● **TASK ITEM**
The span to repeat in the listing below runs from the line containing "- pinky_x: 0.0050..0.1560" to the line containing "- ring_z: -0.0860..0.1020", inclusive. Repeat it exactly, and only it.

╭─ DATA EXCERPTS

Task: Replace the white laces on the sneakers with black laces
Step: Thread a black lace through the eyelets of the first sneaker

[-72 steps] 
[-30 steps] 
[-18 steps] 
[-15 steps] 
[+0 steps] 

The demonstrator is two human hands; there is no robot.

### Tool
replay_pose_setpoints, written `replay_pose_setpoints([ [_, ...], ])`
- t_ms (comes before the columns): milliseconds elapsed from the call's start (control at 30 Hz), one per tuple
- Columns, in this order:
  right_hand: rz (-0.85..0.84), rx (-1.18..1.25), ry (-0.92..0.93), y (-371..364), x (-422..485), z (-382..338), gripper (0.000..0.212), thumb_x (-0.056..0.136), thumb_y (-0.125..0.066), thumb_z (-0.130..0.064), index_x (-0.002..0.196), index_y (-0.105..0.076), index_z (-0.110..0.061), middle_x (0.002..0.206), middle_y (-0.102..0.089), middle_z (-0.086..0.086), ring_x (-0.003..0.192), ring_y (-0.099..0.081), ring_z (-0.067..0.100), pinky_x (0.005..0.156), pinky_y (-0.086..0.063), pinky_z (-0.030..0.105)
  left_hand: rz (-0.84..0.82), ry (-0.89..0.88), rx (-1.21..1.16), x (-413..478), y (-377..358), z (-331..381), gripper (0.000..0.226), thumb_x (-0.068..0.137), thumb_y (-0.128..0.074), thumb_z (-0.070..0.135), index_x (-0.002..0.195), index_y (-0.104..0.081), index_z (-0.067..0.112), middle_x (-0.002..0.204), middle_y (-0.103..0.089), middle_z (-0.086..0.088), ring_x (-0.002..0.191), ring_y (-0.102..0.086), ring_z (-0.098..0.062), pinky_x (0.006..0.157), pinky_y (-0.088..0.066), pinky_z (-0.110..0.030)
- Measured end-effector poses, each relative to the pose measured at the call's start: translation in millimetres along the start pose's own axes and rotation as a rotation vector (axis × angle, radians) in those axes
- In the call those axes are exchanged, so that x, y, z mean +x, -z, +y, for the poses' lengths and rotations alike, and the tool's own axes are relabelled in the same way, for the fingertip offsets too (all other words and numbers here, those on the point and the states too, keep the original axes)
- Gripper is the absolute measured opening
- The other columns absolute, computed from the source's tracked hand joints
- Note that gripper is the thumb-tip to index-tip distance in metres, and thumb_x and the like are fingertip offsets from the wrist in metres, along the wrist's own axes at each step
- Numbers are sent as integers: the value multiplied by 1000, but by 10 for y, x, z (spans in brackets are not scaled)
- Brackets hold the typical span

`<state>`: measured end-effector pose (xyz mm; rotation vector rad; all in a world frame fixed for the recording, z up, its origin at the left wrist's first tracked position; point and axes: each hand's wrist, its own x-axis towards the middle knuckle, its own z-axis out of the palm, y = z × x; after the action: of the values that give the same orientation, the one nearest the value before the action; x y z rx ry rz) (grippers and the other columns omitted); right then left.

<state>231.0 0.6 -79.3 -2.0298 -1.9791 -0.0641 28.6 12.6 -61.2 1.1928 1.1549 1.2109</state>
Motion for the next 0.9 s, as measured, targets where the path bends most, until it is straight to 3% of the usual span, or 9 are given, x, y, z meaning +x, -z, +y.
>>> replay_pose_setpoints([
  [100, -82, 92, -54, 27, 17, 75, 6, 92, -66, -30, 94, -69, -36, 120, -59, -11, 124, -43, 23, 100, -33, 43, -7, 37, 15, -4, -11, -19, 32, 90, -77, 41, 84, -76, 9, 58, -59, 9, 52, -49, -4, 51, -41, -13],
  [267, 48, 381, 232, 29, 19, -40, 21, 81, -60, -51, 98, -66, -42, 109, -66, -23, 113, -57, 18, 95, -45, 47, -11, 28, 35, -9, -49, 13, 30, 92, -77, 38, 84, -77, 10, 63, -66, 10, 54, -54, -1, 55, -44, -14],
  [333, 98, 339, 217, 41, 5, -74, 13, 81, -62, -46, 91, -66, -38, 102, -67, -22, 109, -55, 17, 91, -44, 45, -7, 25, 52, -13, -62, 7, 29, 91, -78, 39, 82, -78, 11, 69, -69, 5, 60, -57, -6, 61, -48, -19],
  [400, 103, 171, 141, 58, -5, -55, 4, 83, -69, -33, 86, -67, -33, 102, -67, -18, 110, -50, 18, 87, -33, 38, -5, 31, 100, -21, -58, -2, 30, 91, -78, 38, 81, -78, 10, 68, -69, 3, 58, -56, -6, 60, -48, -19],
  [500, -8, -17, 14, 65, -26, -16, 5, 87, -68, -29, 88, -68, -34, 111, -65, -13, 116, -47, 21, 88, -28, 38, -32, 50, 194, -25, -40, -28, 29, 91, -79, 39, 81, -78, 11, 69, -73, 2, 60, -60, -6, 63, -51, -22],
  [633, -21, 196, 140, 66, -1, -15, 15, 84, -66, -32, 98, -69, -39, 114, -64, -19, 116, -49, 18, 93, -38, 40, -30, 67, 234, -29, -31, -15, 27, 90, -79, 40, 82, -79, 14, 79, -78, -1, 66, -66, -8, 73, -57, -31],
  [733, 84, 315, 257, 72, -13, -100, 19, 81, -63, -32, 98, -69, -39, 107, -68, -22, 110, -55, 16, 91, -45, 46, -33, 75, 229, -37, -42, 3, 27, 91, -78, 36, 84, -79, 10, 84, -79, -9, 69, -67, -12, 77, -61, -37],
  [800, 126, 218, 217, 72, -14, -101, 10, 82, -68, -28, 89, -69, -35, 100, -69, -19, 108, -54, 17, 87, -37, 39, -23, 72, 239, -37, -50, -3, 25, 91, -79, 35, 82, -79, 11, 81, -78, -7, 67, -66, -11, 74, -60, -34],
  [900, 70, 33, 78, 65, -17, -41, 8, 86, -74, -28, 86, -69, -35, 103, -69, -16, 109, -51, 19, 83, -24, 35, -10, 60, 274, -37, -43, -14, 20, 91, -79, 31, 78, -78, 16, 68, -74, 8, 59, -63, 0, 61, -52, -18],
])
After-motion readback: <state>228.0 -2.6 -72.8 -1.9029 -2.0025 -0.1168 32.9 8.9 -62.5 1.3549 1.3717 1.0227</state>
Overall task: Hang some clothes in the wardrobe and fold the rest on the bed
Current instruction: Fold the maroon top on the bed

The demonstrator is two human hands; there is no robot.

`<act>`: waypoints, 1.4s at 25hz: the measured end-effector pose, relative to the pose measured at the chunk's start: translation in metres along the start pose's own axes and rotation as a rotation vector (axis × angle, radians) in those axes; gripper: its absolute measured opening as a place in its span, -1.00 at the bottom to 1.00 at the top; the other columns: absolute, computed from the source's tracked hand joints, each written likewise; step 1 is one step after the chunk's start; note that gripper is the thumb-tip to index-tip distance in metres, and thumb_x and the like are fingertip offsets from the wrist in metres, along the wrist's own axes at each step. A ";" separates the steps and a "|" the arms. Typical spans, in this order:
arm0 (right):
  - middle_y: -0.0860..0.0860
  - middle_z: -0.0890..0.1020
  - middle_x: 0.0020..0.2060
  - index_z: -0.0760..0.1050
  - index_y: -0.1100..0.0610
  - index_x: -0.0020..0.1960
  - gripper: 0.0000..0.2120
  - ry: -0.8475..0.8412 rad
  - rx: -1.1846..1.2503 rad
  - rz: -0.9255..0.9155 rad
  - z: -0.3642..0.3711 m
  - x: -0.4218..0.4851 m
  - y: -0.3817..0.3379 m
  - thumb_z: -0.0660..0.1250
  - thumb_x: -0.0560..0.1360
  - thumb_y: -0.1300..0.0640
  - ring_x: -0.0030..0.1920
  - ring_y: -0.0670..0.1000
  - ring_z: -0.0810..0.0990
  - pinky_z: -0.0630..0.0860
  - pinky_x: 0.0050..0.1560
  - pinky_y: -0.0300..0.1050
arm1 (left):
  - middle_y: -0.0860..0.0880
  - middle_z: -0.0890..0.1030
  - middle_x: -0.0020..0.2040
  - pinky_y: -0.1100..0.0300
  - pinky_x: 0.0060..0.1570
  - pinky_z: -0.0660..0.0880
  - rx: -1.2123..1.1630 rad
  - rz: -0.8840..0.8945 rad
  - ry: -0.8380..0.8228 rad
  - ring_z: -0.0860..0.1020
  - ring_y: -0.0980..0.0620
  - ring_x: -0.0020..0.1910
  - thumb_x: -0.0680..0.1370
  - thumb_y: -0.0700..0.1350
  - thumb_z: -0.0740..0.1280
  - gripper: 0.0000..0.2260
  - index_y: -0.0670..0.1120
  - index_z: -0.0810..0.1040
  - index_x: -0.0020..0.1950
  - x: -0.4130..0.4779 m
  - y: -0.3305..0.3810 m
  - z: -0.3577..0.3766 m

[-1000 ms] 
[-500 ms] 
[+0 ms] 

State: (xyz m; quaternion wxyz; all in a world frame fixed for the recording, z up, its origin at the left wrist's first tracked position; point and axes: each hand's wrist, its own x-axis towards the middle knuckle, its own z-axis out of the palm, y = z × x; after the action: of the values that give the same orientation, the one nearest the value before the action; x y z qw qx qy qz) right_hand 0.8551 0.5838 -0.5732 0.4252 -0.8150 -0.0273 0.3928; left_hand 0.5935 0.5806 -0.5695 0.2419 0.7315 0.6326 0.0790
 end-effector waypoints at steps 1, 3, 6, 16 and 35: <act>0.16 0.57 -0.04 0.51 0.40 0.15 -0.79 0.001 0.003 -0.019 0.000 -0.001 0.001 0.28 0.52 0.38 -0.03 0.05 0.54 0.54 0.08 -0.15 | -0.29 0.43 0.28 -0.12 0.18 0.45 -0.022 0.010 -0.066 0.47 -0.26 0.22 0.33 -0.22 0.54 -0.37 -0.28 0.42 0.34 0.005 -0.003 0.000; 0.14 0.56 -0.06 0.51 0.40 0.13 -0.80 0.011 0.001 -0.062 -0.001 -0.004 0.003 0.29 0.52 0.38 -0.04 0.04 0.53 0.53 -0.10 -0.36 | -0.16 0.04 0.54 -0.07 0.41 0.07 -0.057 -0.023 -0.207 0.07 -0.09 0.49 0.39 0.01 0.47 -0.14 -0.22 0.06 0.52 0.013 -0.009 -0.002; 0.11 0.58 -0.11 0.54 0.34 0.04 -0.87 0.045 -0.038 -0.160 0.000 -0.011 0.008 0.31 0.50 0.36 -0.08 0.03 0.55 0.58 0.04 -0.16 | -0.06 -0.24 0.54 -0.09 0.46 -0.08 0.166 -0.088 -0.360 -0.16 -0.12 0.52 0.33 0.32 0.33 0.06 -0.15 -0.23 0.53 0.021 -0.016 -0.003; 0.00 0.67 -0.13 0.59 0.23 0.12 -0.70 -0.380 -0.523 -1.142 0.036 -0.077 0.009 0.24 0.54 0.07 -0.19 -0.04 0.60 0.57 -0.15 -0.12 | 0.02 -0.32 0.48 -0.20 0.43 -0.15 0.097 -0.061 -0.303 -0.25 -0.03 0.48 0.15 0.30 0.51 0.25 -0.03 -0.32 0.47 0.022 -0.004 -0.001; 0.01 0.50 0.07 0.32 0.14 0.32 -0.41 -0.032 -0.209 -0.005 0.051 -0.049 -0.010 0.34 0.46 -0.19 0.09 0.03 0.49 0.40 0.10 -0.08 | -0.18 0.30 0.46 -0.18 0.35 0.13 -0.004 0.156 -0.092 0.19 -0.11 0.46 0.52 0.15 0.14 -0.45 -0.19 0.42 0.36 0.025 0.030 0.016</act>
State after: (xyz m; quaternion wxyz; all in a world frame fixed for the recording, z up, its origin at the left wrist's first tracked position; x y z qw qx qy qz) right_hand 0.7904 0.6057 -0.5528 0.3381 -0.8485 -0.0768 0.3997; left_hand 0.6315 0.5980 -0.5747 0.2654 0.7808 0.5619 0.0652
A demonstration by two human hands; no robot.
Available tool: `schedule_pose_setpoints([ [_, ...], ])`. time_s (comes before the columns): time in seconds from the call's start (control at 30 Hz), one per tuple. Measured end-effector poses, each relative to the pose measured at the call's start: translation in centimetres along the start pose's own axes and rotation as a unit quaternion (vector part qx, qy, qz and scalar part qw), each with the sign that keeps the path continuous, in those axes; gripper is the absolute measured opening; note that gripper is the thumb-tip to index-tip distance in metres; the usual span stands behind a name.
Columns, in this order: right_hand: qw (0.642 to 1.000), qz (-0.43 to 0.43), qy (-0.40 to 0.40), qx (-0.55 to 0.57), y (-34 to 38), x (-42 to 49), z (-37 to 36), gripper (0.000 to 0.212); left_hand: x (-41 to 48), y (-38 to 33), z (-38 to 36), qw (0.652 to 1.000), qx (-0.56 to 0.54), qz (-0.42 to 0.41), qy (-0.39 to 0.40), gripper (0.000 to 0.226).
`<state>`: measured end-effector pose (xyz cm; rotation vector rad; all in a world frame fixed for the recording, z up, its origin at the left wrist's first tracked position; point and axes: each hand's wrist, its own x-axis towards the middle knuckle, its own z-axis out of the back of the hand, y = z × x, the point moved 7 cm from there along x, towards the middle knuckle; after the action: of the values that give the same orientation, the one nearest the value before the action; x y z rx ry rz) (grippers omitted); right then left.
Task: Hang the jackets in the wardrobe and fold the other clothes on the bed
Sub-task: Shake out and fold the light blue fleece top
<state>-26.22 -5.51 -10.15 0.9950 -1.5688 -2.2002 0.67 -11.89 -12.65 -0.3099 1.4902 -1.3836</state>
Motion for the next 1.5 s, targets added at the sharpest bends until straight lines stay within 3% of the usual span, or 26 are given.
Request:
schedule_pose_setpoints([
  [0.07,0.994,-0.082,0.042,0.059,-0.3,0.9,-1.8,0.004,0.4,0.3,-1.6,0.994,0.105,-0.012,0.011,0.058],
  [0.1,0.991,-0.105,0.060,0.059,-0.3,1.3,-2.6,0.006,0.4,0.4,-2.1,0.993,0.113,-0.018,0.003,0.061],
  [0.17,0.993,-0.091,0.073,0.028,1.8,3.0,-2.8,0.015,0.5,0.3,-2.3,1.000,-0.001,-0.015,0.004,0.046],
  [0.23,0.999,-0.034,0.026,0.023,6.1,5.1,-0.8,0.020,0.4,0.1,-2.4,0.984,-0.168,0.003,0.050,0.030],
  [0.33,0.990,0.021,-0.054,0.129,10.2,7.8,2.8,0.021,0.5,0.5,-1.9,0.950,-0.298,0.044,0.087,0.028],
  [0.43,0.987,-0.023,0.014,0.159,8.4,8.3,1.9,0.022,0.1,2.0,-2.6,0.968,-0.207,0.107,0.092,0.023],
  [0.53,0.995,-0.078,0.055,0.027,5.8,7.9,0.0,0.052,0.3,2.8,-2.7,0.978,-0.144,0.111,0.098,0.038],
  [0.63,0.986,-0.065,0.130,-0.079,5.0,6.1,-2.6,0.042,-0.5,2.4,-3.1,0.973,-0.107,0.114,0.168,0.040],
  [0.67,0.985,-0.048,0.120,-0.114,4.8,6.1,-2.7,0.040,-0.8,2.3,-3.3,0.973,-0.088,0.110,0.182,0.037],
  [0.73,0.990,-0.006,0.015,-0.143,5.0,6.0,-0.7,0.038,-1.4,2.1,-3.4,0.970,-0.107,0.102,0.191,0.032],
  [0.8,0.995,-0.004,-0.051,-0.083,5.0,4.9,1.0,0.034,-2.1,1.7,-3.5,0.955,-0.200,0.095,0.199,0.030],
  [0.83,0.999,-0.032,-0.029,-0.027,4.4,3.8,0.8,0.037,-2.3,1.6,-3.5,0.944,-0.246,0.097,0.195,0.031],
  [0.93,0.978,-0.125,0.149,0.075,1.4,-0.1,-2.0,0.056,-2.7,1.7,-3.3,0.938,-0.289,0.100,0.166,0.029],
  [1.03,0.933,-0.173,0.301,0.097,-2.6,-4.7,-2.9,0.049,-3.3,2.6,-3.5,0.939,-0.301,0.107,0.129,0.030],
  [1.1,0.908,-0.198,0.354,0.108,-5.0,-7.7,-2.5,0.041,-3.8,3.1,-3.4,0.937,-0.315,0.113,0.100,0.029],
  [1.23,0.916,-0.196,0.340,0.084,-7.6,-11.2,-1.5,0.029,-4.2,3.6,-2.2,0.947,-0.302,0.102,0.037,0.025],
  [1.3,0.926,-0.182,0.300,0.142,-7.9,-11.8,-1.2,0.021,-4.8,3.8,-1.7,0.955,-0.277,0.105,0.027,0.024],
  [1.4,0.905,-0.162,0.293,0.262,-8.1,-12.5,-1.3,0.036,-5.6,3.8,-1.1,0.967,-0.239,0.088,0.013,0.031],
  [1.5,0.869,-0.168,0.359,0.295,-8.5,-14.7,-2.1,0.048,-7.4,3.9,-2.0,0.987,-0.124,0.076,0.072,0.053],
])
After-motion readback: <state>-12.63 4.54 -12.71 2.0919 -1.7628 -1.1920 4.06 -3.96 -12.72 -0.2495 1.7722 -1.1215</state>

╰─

● **RESPONSE AREA**
  - pinky_x: 0.0050..0.1560
  - pinky_y: -0.0300..0.1050
arm1 (left):
  - middle_y: -0.0860..0.0880
  - middle_z: -0.0890..0.1030
  - middle_x: -0.0020..0.2040
  - pinky_y: -0.1100..0.0300
  - pinky_x: 0.0060..0.1570
  - pinky_z: -0.0660..0.0880
  - rx: -1.2123..1.1630 rad
  - rz: -0.8840..0.8945 rad
  - ry: -0.8380..0.8228 rad
  - ring_z: -0.0860..0.1020

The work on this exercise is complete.